6. what are the trade-offs between

6.1. to let the systems infer the task-at-hand

As far as the advantages are concerned, this is what the people had to say:
  • If the system is right, then the user is saved the trouble of looking for relevant reusable components.
  • If the developer is unaware that some component in the library is useful to him, the system would still provide him witht great help by automatically picking the correct components.
  • Even if the result set includes components other than the relevant one, the purpose is still achieved through that one component that the user has been shown.
  • The system helps the developer discover unknown components with much more ease.

The advantages mentioned by everyone had similar shades of opinion.

Disadvantages:

  • There was unanimity about one disadvantage of this system.
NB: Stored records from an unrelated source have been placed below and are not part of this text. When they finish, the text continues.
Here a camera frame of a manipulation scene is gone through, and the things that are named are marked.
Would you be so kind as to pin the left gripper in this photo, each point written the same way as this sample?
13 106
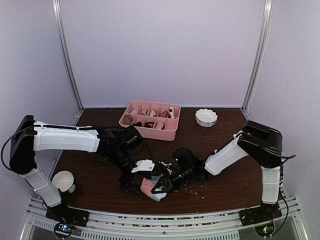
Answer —
127 185

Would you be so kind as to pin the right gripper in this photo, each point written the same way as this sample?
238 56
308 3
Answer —
166 183

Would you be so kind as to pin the pink patterned sock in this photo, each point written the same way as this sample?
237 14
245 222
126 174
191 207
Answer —
148 184

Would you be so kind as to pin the brown cream striped sock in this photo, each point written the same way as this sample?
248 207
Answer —
171 111

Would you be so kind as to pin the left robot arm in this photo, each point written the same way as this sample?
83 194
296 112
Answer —
113 142

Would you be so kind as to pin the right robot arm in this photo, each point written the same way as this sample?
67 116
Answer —
260 142

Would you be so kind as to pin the pink divided organizer box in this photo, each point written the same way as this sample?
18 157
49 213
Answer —
152 119

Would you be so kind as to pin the white scalloped bowl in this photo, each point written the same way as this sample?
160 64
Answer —
206 117

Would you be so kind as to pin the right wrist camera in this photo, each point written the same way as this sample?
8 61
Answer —
168 168

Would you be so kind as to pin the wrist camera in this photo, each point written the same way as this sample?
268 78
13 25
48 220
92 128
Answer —
168 168
144 165

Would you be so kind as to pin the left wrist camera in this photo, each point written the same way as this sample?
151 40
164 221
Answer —
144 165

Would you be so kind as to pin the aluminium front rail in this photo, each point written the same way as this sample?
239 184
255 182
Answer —
219 225

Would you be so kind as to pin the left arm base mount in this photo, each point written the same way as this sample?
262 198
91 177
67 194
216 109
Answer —
67 215

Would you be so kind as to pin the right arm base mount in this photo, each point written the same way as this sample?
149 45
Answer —
259 214

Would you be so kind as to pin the right aluminium corner post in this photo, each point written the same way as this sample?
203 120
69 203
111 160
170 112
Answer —
257 64

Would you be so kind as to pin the aluminium corner post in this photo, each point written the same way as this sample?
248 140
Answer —
257 64
65 53

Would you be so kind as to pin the left aluminium corner post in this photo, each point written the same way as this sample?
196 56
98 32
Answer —
65 53
If the Codebroker cannot give relevant results then it wastes the user's time and divides his focus by showing components that he never asked to see and does not find useful as well.
  • Another disadvantage mentioned by Huda under 6.2 was that the system makes the same assumptions about different developers' knowledge about reusable components, whereas this knowledge would be different for different people.

6.2. versus that the users specifies the task at hand?


The advantages of the user specifying the task-at-hand are:
  • It gives more control to the user in specifying what components they already know and which components are irrelevant to them. Most of the people agreed on this greater felxibility being an advantage.
  • Nilo mentions that, "If the system is not complex and the software developer has been using the system for a long time, then all the components in the system are either well understood or vaguely known".
  • The queries can be refined or reformulated by the user to find the unknown components.

The disadvantages mentioned are as follows:
  • The user does not always know what he is searching for.
  • The user does not always know that a reusable component relevant to the task-at-hand exists. i.e. the relevant component is in the L3-L4 area. It would further be difficult for the user to come up with queries to find components belonging to the unanticipated information area.
  • The user might forget to search.
  • It is hard and time consuming for a developer to learn about new components by searching and browsing the documentation.